I heard the door open behind me then, thinking it was Ian, but my skin immediately prickled when I heard the voice and the door shut behind it.
"Who else knows?"
I sighed, shutting my eyes against Lip's voice. "Only you and Ian know."
"Why are you here?"
I turned around then, sighing. "Because I have to be. I have the documentation in my purse inside the house. I'm telling them tonight. Ian says I have to tell the truth, and that's what I intend to do, Lip." I sighed then, knowing I had to say this. "No matter what I might feel, I have to come clean to the rest of them."
Lip nodded then, his gaze locking with mine. "How do you feel, Scar?"
I sighed. "It's not that simple, Lip."
"Just... Just tell me," he said, and I felt horrible for making him sound so vulnerable. "Look, I know it's crazy, and I know it's wrong, believe me, but..."
"Lip," I said, fighting to not take another step towards him. "Please don't make me..."
"How did you feel about me? How do you feel about me?"
"Lip, please," I whispered, hating that we were back to this. "You know it's wrong. Please, don't make me say this..."
"Scar, please," Lip said, stepping forward then, his fingers wrapping themselves around my arms and holding me there, and I shuddered at having him so close to me.
This is wrong...wrong, wrong, wrong, my mind shouted at me. What are you doing?! Get him off you right now!
"Just tell me," Lip whispered, his eyes never leaving mine. "Please..."
I felt my mouth open then. "Don't," I whispered.
"Scar?"
"Please," I whispered, my eyes welling with tears. "Don't."
"It's not the same for us," Lip whispered. "It's not like we were in diapers together or something like that. There must be an exception for every rule, isn't there?"
"Lip, are you kidding me right now?!" I hissed at him. "I'm your—"
Lip looked as if he'd completely lost his resolve for a moment then, as he leaned down and kissed me, holding me against him. And, for a moment, I lost mine, too—while I didn't wrap my arms around him, I didn't push him away either. I felt the tears falling from my eyes then, as everything that kissed represented was completely wrong. I shoved him away from me then, and smacked him full across the face.
"I fucking love you, okay?!" I said, my teeth gritted as I looked up at him then, my hand tense from the blow to his face. "You happy now?!"
Lip shook his head, dragging the back of his hand across his eyes—he didn't want me to see him cry, and I could accept that. "No," he replied. "I'm never going to be okay, Scar, because I fucking love you, too."
I put my head into my hands. "We can't do this again, Lip," I whispered. "This, right here, right now—this was a goodbye to all of that," I tell him, looking up and making an effort to compose myself and failing miserably. "It shouldn't matter how we think or how we feel. In the eyes of the law, it's wrong, and we could go to jail for even acting this way. We can't slip up again, because it could ruin everything."
"What's there to ruin?" he asked.
"Hello! Ian fucking knows!" I replied.
"Ian can keep his mouth shut..."
"Stop," I whispered, holding up my hand. "Just stop right there. I've told you once, I've told you several times how wrong it is," I tell him. "I don't want to say it again; I can't say it again. We just need to make up our minds to forget..."

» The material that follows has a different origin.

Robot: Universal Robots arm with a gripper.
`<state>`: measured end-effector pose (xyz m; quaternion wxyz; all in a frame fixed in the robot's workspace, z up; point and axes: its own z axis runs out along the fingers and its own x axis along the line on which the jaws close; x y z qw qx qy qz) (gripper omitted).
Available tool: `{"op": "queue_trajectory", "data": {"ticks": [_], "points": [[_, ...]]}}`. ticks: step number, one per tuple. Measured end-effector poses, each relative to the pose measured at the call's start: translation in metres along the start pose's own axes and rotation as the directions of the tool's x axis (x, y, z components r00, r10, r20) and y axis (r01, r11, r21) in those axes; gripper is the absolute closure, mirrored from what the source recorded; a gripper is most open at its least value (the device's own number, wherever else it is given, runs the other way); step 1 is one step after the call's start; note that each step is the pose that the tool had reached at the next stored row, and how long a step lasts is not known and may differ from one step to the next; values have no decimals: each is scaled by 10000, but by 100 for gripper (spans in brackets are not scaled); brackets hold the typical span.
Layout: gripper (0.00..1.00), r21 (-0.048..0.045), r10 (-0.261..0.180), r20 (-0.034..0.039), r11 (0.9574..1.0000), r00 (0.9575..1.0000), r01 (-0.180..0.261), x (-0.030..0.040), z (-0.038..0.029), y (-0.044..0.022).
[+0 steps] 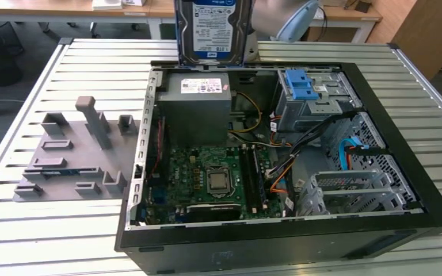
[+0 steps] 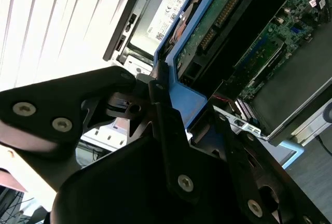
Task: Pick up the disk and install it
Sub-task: 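Pick up the disk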
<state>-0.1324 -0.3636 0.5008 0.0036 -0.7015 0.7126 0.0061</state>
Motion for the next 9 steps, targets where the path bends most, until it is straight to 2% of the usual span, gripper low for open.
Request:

Lip looks unsure then. "But... What if I don't want to forget?"
"Try," I reply. "I've already started trying."
Lip looks conflicted then. "Did you... Have you... Did you hook up with someone when you escaped to Mexico?"
I looked away.
"Oh, my god," Lip said, his voice shaking as he finally released his hold upon me. "Oh, my god, Scarlett, what did you do?"
I lowered my eyes. "I don't think you should be asking me that question," I whispered, trying to keep my voice devoid of all emotion.

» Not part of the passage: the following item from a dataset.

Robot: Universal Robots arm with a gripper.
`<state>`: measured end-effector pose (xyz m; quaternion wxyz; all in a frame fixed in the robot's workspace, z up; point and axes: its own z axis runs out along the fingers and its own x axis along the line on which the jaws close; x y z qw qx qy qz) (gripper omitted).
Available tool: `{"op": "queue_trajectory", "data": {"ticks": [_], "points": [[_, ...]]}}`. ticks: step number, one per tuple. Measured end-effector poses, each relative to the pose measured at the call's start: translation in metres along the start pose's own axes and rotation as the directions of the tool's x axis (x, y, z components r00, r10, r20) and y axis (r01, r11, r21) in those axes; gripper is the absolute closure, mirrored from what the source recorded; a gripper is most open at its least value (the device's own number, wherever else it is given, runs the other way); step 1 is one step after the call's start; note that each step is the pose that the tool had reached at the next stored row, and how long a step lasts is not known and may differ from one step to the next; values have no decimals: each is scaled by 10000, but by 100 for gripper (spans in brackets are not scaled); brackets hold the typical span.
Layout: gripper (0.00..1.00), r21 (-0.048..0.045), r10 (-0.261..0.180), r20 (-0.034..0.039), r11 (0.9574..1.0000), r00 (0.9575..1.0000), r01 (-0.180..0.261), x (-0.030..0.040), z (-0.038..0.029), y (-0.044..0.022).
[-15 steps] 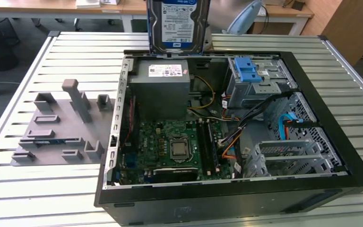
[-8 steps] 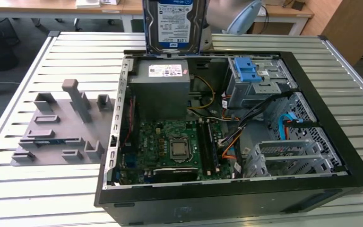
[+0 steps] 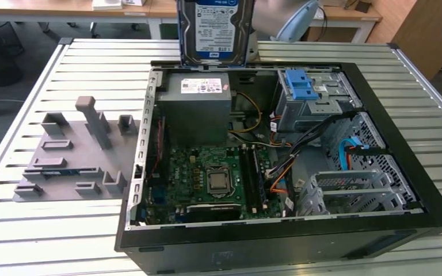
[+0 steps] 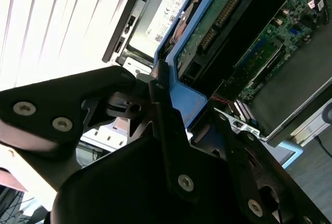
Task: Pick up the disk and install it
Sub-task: 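Pick up the disk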
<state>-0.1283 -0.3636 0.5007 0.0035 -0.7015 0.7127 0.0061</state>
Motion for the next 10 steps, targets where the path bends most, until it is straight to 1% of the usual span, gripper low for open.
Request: {"op": "queue_trajectory", "data": {"ticks": [4,6,10], "points": [[64,2,-1,2,10000,10000,1,0,1,-3],[64,1,-1,1,10000,10000,1,0,1,-23],[64,2,-1,1,10000,10000,1,0,1,-25]]}}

"Scarlett, please. Tell me."
I felt myself stiffening then; I didn't want to hurt Lip, but I also needed to dissuade him from me at all costs. If it hadn't worked when I told him I was his sister—his full sister—then maybe my other escapades would do the trick. "You know him, actually."
"Scarlett, please," he said, and I stupidly turned to look at him. "Please, not him. Please tell me it was anyone but him."
"Who are you talking about?" I demanded impatiently.
"Mickey," Lip replied. "Did you fuck Mickey Milkovich?"
"It shouldn't matter who I've fucked, Lip—or how many!" I said wildly, wanting this conversation to be over once and for all.
Lip stumbled backwards then. "Scarlett?" he asked.
"What?"
"What have you been doing?"
"Trying to move the fuck on from my fucking brother!" I cried out then, my voice breaking as I said those words. "Because this is wrong, so, so wrong..."
"Scar..."
"No," I said, pulling away from his hands, which sought to comfort me, or something else, something far worse, which could land us both in the slammer for many reasons. "Don't do this to me, Lip. Not again."
"Who is it?" he whispered.
"What?"
"Who's the other guy? Besides fucking Mickey, who else have you been fucking?"
"That's none of your fucking business!" I cried out.
"I'm not asking as your ex-boyfriend," he said, and I felt as if I would vomit from the implications of that title. "I'm asking as your brother."
I rolled my eyes, moving to go inside the house, to escape this madness. "You don't know him, so it doesn't matter."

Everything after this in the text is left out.